Eight students at the University of Wisconsin-Madison have been awarded a U.S. Department of State Critical Language Scholarship (CLS) to study critical needs languages during the summer of 2015.
These students are among approximately 550 U.S. undergraduate and graduate students nationally selected to participate in the 2015 program. CLS participants will spend seven to 10 weeks in intensive language institutes this summer in 13 countries to study Arabic, Azerbaijani, Bangla, Chinese, Hindi, Korean, Indonesian, Japanese, Persian, Punjabi, Russian, Turkish, and Urdu.
The participating UW-Madison students, with language and host country, are:
- Nicholas Zeller, Chinese, in Dalian, China
- Shannyn Kitchen, Indonesian, in Malang, Indonesia
- Lydia Greve, Urdu, in Lucknow, India
- Leah Shapiro, Turkish, in Ankara, Turkey
- Leah Tarabour, Hindi, in Jaipur, India
- Alex Lenser, Chinese, in Suzhou, China
- Michael Cypert, Chinese, in Suzhou, China
- Elizabeth Sebo, Hindi, in Jaipur, India
The CLS Program is part of a U.S. government effort to expand the number of Americans studying and mastering critical foreign languages. The fully-funded program provides intensive group language instruction and structured cultural-enrichment experiences. Participants are expected to continue their language study and apply their critical language skills in their future careers.

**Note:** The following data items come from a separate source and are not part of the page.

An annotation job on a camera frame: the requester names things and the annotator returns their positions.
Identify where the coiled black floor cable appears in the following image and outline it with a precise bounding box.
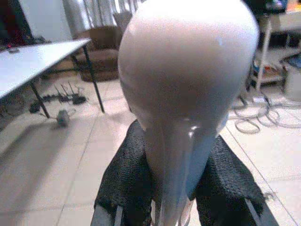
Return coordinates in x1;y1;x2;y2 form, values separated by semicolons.
231;90;301;133

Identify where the black power adapter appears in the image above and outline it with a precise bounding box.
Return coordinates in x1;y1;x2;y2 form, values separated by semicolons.
28;101;42;113

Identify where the small grey floor gadget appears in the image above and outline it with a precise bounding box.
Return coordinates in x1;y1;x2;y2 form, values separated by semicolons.
56;109;71;125

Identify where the brown cardboard box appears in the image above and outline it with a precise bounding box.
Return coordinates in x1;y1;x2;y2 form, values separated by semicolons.
74;25;123;82

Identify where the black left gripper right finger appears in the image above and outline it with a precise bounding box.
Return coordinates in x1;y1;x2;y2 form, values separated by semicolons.
192;135;280;226

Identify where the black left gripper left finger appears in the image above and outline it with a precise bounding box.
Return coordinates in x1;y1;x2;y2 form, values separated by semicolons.
91;119;158;226

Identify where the white folding table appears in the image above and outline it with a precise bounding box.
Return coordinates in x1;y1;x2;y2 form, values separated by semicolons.
0;38;105;119

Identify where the black router with antennas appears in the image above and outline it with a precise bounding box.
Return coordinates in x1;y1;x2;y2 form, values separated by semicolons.
53;81;86;105

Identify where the white plastic dustpan handle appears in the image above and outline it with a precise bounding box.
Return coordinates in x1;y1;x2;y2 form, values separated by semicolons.
117;0;259;226

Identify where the white metal shelf rack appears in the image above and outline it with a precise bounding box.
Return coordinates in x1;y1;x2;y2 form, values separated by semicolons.
246;7;301;91

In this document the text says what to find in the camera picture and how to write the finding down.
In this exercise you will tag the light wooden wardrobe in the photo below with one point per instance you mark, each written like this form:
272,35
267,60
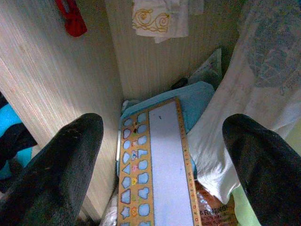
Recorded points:
47,70

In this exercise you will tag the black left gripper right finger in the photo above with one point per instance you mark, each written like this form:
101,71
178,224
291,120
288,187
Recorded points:
268,169

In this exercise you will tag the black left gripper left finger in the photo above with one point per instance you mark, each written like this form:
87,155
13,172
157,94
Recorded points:
54,169

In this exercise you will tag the white printed fabric sheet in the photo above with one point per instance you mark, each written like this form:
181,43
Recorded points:
235,117

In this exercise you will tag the black and cyan cloth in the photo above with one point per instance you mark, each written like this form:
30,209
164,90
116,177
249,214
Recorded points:
11,117

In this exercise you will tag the white printed paper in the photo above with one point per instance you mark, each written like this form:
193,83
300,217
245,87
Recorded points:
209,68

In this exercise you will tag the blue towel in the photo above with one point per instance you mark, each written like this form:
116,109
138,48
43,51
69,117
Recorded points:
197,101

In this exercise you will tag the red cloth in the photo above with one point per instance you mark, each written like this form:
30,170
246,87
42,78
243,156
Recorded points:
75,26

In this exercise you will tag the wooden shape puzzle board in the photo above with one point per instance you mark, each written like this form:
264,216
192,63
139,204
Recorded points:
164,164

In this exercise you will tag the brown snack packet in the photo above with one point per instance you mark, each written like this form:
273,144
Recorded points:
211,212

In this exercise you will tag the white cloth with gold embroidery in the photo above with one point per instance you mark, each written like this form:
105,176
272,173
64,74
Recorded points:
152,21

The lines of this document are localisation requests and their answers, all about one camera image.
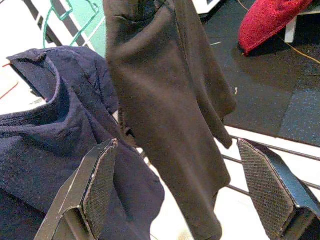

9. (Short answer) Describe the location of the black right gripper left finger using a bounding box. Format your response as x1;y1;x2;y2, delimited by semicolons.
33;138;119;240

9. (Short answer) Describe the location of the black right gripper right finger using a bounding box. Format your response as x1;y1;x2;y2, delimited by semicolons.
236;138;320;240

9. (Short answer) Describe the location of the black metal clothes rack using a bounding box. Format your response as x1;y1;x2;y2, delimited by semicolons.
219;134;320;191

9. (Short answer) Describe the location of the navy blue polo shirt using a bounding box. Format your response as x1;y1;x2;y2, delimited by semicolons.
0;46;166;240

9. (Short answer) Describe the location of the black speckled floor mat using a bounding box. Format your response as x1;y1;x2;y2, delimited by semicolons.
199;0;320;147

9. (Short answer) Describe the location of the dark brown hanging garment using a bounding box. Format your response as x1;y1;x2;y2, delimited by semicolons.
104;0;238;240

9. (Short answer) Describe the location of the white shelf stand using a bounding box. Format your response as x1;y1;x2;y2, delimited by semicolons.
284;4;320;43

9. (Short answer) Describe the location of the red cloth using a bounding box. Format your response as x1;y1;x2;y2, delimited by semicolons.
237;0;315;57

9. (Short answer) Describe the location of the white storage box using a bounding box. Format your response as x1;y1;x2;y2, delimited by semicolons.
197;0;227;15

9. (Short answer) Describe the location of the thin yellow cable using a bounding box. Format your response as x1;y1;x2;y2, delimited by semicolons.
237;0;320;65

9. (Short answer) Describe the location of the green wire hanger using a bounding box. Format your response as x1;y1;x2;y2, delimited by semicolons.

Finalists for the 2015 CLS Program come from 49 states, Puerto Rico and the District of Columbia and represent more than 200 institutions of higher education, including public and private universities, liberal arts colleges, minority-serving institutions and community colleges.
Consistent with the U.S. Department of State’s goals to increase diversity among international educational exchange program participants, the CLS Program actively recruits in states and regions of the United States that have been historically underrepresented in international exchange and encourages students from diverse backgrounds and academic majors to apply.
The CLS Program also promotes diversity in the independent review process, and includes readers and panelists from 48 states and the District of Columbia and 279 institutions, including land-grant public universities, liberal arts colleges, Historically Black Colleges and Universities, Hispanic-serving institutions, Ivy League institutions, and community colleges.
In 2015, more than 450 professionals, including critical language faculty, area studies specialists, international education professionals, and fellowship advisors, participated in the selection process.
CLS participants are among the more than 50,000 academic and professional exchange program participants supported annually by the U.S. Department of State’s Bureau of Educational and Cultural Affairs to promote mutual understanding and respect between the people of the United States and the people of other countries.
The CLS Program is administered by American Councils for International Education and The Ohio State University / Ohio University.